Where the records below reach the line containing "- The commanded", start transcribing, and end with the line containing "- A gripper", exactly and with nothing else added.

Start of Data for this task

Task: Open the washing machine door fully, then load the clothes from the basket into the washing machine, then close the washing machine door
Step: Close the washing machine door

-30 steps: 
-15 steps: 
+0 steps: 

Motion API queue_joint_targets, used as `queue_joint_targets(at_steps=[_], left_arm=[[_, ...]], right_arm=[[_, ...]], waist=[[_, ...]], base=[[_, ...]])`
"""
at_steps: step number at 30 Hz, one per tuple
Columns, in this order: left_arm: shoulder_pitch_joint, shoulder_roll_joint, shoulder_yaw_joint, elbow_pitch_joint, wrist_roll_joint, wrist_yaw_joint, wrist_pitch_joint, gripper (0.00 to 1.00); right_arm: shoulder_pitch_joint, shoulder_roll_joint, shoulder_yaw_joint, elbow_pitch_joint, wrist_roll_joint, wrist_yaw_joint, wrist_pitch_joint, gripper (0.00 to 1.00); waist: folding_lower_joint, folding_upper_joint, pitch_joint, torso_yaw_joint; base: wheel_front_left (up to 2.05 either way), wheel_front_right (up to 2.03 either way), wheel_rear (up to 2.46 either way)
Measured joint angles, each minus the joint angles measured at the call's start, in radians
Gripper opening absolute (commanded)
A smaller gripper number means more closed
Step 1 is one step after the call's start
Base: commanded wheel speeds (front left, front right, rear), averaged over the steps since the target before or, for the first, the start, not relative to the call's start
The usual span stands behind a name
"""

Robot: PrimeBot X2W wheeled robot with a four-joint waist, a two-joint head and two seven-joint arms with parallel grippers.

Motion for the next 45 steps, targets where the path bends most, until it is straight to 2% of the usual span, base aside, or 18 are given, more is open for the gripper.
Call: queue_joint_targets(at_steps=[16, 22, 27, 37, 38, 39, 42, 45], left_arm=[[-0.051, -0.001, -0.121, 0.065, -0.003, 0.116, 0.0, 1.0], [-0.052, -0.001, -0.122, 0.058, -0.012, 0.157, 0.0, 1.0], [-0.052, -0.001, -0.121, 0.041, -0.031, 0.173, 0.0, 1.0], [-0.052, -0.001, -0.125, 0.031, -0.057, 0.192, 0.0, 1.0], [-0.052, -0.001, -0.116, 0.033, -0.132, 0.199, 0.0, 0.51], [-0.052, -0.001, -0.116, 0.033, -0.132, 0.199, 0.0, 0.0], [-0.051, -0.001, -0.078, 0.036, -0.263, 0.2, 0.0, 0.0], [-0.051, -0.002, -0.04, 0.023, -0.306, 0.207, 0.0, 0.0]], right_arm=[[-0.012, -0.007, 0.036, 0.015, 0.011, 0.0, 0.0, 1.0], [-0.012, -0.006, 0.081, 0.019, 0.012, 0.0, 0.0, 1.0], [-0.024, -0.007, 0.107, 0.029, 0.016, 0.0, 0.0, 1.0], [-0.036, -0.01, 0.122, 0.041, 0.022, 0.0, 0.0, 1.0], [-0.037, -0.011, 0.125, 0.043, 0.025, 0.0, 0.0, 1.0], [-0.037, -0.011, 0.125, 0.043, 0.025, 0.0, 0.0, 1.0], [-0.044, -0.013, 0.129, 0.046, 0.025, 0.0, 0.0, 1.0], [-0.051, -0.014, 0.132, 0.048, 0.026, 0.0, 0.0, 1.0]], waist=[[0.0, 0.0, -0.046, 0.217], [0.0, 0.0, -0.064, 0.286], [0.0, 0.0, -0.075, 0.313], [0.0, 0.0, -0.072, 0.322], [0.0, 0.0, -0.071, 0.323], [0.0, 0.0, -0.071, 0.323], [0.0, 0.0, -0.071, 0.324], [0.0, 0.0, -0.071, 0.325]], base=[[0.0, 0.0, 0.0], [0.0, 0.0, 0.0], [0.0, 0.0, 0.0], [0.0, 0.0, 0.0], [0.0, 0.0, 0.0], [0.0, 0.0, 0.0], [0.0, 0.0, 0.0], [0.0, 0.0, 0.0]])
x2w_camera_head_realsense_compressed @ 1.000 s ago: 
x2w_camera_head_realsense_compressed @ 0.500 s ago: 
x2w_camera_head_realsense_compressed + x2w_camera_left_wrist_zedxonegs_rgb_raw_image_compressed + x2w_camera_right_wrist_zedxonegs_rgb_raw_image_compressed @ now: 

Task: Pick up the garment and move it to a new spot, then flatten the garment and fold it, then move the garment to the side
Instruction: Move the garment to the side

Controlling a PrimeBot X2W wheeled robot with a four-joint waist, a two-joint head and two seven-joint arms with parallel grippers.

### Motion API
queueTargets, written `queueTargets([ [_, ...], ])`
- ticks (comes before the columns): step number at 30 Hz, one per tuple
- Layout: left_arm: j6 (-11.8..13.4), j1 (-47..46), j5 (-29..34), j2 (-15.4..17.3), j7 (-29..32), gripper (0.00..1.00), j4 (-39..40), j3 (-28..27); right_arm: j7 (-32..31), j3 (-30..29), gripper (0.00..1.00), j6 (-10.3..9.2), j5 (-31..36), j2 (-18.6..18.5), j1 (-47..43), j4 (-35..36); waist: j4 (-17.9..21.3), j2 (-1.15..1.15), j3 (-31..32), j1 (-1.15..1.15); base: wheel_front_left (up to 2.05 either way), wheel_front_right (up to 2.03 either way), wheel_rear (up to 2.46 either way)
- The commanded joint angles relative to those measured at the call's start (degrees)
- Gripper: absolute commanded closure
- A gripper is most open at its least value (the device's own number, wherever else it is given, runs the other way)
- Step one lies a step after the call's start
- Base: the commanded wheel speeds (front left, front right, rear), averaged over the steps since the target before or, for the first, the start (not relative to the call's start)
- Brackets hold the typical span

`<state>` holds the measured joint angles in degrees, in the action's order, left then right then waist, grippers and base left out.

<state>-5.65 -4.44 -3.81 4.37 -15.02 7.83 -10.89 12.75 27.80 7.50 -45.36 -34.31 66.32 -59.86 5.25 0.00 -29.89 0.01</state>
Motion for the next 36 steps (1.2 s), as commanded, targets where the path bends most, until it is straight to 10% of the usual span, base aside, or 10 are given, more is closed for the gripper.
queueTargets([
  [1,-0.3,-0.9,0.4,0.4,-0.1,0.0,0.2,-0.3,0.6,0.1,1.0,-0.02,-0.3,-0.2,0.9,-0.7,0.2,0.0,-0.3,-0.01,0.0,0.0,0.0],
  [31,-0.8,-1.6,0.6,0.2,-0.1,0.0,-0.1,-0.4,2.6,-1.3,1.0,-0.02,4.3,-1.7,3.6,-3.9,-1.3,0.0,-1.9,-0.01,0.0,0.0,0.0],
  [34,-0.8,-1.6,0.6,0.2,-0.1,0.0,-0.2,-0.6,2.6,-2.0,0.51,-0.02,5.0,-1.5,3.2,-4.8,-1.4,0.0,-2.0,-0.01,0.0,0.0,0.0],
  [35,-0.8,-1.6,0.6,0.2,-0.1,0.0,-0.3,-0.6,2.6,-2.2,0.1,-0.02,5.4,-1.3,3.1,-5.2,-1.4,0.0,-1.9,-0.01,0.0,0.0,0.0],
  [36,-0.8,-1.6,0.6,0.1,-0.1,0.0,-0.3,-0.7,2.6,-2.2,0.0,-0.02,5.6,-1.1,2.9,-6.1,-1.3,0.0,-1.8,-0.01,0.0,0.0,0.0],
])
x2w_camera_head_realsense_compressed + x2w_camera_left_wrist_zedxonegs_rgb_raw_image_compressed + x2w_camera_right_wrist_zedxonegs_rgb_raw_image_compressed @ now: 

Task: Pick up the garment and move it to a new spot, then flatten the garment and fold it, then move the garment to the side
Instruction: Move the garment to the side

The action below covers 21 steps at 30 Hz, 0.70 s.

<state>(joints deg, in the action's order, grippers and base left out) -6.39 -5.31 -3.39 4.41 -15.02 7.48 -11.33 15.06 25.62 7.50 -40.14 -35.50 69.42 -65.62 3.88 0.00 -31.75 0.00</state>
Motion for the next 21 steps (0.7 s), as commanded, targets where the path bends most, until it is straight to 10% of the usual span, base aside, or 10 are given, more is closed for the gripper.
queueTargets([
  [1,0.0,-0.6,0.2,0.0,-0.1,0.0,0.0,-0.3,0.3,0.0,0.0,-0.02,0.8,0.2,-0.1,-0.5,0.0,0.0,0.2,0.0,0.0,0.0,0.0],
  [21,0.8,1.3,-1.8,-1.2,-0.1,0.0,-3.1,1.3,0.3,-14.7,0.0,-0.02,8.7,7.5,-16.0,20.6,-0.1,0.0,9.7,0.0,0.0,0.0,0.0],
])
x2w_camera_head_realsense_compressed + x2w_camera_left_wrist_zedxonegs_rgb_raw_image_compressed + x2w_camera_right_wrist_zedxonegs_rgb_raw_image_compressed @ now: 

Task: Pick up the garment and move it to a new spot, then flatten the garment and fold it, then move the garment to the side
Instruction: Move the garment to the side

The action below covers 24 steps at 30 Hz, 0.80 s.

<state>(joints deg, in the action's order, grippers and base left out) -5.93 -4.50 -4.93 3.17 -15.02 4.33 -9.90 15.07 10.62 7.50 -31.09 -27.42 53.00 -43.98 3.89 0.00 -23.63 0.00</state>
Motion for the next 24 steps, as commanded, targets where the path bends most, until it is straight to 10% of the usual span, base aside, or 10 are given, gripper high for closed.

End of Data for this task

**Finished task:**
- The commanded joint angles relative to those measured at the call's start (degrees)
- Gripper: absolute commanded closure
- A gripper is most open at its least value (the device's own number, wherever else it is given, runs the other way)

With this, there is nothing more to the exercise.